The next milestone after 5.8 is 6.0, which marks the beginning of Alpha. That is currently targeted for February/March. At that point, the game should be close to if not totally feature complete. Alpha and Beta aren't expected to be overly long, so I think it's a fair assumption to say that the game should be live by this time next year.
If you are interested in playing, you might not want to wait until then though. 5.8 marks the first campaign you can actually win, and learning the game now will benefit you later. The game will be the same price either way.
In regards to the staggered release dates? Honestly, it just feels like they're either re-releasing the information they did last year or trying to 'recreate' systems. I wouldn't be shocked to hear them say they're gonna release a BR mode next year for 'testing.'
We did our BR mode in Crowfall almost 3 years ago called Hungerdome… no doubt we will be launching Q3 or 4 next year.
The race to launch at this point is not vs SC or Ashes... it is and always has been vs CU and NW Players can expect the open Beta by Summer... you have to have registered account before then if you want to try Beta for free.

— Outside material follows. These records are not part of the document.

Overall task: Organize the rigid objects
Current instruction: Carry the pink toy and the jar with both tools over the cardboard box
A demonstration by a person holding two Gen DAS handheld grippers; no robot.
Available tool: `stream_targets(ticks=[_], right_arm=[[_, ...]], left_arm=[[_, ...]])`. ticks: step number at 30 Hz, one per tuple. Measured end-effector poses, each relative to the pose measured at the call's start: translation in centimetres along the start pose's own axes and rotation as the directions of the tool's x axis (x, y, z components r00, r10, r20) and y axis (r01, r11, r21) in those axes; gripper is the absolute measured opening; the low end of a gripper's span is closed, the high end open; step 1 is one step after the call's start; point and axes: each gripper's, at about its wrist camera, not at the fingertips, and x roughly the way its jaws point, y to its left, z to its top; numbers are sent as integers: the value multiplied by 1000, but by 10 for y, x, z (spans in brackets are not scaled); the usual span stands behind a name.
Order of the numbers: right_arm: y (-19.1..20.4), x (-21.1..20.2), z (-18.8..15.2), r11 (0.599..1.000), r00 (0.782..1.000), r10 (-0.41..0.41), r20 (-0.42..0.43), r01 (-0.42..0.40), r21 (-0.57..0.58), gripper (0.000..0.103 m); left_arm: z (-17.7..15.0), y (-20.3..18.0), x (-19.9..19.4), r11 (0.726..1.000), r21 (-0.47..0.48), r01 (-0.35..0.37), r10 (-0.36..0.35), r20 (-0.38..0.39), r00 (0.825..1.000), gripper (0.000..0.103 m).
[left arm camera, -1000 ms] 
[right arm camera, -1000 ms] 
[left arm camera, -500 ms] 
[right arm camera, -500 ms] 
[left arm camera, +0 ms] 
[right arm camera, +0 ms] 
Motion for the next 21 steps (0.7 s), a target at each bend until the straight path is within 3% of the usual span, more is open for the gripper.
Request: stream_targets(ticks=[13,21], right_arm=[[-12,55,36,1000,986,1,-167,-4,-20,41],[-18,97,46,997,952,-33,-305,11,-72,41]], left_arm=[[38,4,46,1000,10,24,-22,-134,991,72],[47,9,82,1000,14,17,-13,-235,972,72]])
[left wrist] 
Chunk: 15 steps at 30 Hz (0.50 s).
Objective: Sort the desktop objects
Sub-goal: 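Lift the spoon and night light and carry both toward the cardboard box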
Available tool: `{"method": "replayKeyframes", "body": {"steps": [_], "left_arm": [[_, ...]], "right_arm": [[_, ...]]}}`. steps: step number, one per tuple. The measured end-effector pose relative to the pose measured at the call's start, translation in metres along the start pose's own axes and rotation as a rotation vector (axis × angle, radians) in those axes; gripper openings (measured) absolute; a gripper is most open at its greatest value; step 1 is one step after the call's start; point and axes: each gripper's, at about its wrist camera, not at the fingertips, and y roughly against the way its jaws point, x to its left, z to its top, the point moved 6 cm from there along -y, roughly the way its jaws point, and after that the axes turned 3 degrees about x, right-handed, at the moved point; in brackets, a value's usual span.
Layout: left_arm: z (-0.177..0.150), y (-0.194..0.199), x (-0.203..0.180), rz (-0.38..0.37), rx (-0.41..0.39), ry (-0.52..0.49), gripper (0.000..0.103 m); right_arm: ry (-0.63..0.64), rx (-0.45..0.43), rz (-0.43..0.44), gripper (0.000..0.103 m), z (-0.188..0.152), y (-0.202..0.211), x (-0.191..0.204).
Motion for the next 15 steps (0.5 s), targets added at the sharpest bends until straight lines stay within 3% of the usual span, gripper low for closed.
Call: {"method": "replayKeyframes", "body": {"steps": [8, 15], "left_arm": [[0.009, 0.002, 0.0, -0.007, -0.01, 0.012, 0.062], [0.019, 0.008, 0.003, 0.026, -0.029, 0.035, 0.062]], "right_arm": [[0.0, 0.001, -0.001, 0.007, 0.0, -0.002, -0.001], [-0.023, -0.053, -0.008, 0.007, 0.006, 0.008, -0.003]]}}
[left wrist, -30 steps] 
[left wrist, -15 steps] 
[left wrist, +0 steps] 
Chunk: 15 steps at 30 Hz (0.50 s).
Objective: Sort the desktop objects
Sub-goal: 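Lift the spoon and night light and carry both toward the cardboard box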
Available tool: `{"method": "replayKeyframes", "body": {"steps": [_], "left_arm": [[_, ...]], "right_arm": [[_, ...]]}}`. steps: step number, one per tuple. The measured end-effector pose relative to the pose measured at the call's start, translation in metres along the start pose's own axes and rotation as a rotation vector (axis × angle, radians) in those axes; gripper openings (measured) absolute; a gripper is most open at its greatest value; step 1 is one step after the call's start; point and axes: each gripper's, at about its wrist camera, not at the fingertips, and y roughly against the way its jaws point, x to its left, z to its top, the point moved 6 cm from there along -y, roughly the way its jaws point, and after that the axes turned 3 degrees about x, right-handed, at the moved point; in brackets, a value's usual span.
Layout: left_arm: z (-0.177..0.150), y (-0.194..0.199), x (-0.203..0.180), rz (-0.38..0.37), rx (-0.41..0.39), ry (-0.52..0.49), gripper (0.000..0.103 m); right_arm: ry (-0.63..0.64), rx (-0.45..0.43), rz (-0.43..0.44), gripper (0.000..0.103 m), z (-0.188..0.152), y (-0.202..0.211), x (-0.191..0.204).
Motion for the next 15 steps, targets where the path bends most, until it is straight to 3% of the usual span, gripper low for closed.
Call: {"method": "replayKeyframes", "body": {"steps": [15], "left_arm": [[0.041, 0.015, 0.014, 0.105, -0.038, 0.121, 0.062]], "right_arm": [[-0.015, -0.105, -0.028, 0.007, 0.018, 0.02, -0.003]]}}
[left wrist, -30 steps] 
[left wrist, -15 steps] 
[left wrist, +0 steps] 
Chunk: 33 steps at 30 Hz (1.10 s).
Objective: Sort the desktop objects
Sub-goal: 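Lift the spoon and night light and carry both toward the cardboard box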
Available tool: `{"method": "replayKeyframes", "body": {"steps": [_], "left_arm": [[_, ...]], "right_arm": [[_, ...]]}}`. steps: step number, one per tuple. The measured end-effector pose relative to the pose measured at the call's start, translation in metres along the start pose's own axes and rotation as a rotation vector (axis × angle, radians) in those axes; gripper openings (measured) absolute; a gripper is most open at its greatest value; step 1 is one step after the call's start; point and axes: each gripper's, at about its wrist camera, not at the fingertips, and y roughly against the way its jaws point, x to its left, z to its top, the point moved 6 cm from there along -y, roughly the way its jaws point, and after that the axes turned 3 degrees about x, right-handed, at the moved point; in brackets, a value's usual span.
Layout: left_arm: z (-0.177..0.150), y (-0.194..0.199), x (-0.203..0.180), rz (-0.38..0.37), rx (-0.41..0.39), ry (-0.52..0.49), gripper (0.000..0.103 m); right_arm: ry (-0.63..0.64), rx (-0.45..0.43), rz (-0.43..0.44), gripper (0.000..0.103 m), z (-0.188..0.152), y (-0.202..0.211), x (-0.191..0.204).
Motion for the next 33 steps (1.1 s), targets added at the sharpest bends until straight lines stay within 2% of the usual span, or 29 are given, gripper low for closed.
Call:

The talent system is completely new, though it is based on the old idea of promotion classes. Until now though, it was just an idea. This is the first time we are seeing it in game, in any form. Up to this point, it has been assumed that the promotion classes were dropped in favor of disciplines, but now we get both, and the game will be better for it.
Reading in between the lines, I got the impression that the team is happy to release early with basic features. As opposed to reworking all the systems to get everything just right for release.
Combined with the crafting info today... job well done guys.
Beyond my peeves they're doing so much right, and I'm still looking forward to this... but as I've stated previously, 2019 is the last year they are safe from my release skepticism.
I'll be waiting Artcraft....
¯\_(ツ)_/¯
A few months before it is ready. They're planning on having a "soft launch" where it's kind of close to ready, then they'll tweak some more things after some players have been coming for the launch, and then they'll have their huge marketing blitz a few months later, once they're satisfied that everything is ready.
When will it be ready? I have no clue.
When Artcraft has to go back in and tweak the game play what happens to the people who spent the time and energy to do the build only to have it nerfed? Deal with it, or start over? The decisions thing works both ways.
¯\_(ツ)_/¯
This is true for most competitive games to a degree. In WoW, you have months where certain classes are considerably weaker than others. In League of Legends, you can have whole years where certain positions are much less impactful. In those cases, players won't necessarily 'retrain' into a different role, but will rather roll with the punches.
How comparable is the Crowfall time investment to let's say a WoW time investment? You could argue that Crowfall takes months, while WoW may take a week to level up to cap. But if you consider actually gearing up your WoW character to be at raid level, perhaps those two games are much more similar?
Account skills are very slow to level and it would take decades to truly max everything, but affect all characters on the account, including new ones that you make after you've leveled a bunch of account skills already.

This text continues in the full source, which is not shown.